Cinema & inteligência artificial

Desde 1927 que o cinema imagina um futuro dominado por robôs temíveis, quando Fritz Lang lançou a ficção científica Metropolis.

2001: Odisseia no Espaço (1968), Star Wars (1977), Blade Runner (1982), Tron (1982), Exterminador Implacável (1984), Curto Circuito (1986), RoboCop (1987), Star Trek: Gerações (1994), Matrix (1999) e À Boleia Pela Galáxia (2005), entre outros, também abordam o tema sobre seres humanos postos em causa (ou não) por seres de inteligência artificial (IA).

Mas os filmes dos últimos anos não só tornaram no tema uma moda, como vão mais longe na forma sombria e moralmente pouco clara como o abordam, à semelhança do filme de Spielberg de 2001: AI: Inteligência Artificial – onde a humanidade não é vista como heroína na relação com os andróides, bem pelo contrário.
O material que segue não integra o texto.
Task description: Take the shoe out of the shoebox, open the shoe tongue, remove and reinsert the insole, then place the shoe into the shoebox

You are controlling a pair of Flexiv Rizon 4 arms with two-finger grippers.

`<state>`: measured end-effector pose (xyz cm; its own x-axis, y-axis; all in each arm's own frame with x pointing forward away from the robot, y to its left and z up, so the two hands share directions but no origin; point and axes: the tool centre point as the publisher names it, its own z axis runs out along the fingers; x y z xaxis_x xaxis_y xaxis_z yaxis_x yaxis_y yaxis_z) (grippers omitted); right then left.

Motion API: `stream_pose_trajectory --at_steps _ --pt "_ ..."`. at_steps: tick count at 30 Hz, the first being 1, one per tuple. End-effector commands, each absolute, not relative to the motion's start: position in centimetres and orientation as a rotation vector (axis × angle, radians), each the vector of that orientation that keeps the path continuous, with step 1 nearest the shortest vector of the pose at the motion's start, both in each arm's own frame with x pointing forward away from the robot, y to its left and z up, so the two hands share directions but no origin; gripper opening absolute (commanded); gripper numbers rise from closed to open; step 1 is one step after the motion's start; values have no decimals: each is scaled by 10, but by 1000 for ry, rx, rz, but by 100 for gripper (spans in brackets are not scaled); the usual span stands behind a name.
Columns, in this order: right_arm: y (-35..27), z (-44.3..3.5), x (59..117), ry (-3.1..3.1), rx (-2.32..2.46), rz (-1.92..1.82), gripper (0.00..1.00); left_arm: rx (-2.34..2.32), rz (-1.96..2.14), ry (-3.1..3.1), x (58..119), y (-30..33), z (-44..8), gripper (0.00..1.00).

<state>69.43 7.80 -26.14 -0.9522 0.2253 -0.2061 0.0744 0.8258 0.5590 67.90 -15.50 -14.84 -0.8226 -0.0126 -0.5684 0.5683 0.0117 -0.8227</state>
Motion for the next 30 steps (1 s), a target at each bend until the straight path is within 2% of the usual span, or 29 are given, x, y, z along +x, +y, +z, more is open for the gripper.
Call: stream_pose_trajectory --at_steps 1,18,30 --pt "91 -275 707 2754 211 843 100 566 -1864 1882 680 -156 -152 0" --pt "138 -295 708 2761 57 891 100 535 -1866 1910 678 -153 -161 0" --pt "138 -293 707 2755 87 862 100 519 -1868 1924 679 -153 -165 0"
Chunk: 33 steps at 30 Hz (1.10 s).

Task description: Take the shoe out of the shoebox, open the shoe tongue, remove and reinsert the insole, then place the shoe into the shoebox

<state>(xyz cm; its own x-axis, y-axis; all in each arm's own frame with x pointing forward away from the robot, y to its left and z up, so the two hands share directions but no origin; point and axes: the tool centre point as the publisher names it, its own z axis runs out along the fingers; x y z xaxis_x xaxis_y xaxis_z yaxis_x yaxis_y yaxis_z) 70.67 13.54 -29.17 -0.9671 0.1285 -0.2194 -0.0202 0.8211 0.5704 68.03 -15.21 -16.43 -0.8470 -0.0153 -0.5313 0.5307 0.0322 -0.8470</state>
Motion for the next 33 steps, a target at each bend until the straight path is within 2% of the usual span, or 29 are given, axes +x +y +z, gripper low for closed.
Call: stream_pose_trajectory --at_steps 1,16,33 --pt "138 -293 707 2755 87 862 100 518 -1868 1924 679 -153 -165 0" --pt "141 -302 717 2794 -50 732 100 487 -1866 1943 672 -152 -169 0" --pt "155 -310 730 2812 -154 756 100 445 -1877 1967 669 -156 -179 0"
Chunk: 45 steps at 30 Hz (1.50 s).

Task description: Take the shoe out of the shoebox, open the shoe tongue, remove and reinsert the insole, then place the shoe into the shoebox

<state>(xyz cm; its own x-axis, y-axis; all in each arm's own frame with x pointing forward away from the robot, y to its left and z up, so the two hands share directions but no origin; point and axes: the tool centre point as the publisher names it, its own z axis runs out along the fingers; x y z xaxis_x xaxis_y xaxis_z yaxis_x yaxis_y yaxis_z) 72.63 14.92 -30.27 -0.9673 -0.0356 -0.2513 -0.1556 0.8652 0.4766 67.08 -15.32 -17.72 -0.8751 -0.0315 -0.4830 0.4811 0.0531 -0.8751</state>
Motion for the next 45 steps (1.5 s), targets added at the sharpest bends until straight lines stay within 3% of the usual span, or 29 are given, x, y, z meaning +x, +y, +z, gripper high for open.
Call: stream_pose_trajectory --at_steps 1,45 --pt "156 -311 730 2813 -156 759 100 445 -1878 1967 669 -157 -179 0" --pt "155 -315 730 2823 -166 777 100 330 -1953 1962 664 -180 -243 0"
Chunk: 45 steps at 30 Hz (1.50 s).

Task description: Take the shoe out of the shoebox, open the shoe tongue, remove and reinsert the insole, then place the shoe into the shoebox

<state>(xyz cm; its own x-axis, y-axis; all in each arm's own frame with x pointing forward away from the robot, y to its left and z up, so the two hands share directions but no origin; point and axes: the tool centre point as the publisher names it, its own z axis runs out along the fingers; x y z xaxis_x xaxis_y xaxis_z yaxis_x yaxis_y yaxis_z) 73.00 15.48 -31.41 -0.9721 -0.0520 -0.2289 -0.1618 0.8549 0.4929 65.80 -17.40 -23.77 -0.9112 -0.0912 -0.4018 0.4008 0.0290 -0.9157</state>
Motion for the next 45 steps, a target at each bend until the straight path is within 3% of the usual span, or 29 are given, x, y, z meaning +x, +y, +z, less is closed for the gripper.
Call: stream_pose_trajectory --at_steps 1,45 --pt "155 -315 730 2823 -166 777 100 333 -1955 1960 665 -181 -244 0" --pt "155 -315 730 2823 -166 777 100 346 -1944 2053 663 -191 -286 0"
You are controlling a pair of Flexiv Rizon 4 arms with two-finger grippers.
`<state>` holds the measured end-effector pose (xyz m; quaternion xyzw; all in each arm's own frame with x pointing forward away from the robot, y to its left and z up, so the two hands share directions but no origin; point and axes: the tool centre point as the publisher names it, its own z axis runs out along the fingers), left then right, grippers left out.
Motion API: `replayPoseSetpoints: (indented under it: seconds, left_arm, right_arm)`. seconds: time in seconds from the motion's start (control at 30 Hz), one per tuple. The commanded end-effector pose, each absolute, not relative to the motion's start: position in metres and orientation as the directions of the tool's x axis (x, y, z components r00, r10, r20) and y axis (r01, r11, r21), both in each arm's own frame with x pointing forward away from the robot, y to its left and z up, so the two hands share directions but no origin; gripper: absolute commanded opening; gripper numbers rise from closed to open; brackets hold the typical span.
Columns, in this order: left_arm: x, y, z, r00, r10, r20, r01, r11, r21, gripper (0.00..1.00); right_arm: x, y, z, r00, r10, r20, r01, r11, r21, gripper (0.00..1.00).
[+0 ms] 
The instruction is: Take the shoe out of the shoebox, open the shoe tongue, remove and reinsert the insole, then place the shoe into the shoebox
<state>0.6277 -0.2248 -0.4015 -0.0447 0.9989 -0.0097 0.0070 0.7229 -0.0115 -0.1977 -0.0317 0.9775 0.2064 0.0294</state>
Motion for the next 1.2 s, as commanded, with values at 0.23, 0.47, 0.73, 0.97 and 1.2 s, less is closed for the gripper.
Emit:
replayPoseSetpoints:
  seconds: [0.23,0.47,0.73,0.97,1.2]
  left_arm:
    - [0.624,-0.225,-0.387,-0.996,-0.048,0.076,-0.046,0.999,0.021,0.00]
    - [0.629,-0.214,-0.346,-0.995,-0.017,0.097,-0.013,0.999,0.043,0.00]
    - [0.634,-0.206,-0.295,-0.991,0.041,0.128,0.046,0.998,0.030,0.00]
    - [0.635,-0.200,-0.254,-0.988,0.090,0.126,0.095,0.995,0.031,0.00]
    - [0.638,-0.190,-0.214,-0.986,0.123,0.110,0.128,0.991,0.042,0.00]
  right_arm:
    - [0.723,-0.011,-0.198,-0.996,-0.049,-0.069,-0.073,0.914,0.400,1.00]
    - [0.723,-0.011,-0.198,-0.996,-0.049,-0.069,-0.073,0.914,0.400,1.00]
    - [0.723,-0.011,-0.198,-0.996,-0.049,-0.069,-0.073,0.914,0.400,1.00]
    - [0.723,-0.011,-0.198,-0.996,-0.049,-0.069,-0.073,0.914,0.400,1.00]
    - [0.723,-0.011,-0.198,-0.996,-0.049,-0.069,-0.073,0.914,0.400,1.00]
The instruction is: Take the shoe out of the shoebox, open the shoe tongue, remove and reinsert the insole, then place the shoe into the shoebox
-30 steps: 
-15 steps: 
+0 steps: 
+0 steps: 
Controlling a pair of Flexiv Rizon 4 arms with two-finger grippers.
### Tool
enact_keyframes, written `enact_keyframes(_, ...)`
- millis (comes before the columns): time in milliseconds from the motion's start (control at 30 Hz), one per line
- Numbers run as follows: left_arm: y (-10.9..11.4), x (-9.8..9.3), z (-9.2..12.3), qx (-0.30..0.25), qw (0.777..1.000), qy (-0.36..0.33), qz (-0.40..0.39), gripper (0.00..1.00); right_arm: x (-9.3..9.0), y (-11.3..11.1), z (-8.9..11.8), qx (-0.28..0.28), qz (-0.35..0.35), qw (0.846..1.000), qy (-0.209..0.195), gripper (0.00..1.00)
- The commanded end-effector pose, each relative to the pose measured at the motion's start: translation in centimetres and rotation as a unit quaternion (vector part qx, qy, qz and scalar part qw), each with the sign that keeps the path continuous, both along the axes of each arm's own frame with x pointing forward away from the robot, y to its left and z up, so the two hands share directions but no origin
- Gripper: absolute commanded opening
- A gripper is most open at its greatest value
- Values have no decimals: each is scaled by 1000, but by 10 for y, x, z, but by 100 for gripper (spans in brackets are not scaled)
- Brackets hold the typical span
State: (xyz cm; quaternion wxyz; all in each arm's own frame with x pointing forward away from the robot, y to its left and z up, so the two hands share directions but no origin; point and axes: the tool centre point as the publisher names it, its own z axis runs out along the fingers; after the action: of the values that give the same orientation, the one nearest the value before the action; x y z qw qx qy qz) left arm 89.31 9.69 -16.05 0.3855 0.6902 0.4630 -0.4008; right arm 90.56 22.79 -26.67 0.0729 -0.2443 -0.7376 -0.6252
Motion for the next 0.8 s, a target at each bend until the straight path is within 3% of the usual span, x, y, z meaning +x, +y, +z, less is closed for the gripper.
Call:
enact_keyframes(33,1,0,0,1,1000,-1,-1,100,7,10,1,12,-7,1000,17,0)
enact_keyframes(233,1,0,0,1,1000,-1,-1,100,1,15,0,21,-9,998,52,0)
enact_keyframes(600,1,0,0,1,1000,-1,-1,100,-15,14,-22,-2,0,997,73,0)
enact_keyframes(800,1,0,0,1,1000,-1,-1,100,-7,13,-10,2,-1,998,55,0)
De seguida ficam exemplos dos filmes mais recentes onde a temática é explorada, nuns casos de forma semelhante ao passado, em outros de forma original e nova (um sinal dos tempos e da forma como a tecnologia e a internet influencia de forma diferente o nosso quotidiano).

Her (2013)
Spike Jonze apostou numa inspirada ficção científica filosófica sobre um homem que se apaixona por um programa inteligente com voz de Scarlett Johansson. Uma perspetiva refrescante.

Interstellar (2014)
Se filmes como Alien já tinham um robô inteligente (aspeto humano), Interstellar (que homenageia 2001: Odisseia no Espaço) tem TARS, que Matthew McConaughey salva da morte certa.

Lucy (2014)
Luc Besson mostra uma nova perspetiva sobre a forma como o ser humano (Scarlett) pode entrar (e ser) digital, que também se vê no filme Neill Blomkamp, Chappie (2015).

Ex Machina (2015)
Thriller de ficção científica britânico ainda nas salas lusas de Alex Garland, coloca um humano a avaliar as qualidades humanas de uma robô sexy e com inteligência artificial.

Existem ainda outros filmes onde a temática é abordada, desde I, Robot (2004), com Will Smith, até à popular animação da Pixar Wall-E (2008). Com menos impacto e relevância mas também eles exemplos da tentativa de pegar no tema existem filmes como o britânico The Machine (2013) – sobre um informático que cria inteligência artificial para os militares –, ou o menos conseguido Autómata (2014), onde Antonio Banderas vive num mundo onde os robôs se tentam emancipar em segredo.

Johnny Depp também se aventurou no tema no filme Transcendence: A Nova Inteligência (2014), onde um cientista assassinado volta à vida quando a mulher incorpora no seu cérebro um supercomputador que lhe permite comunicar como se estivesse… vivo.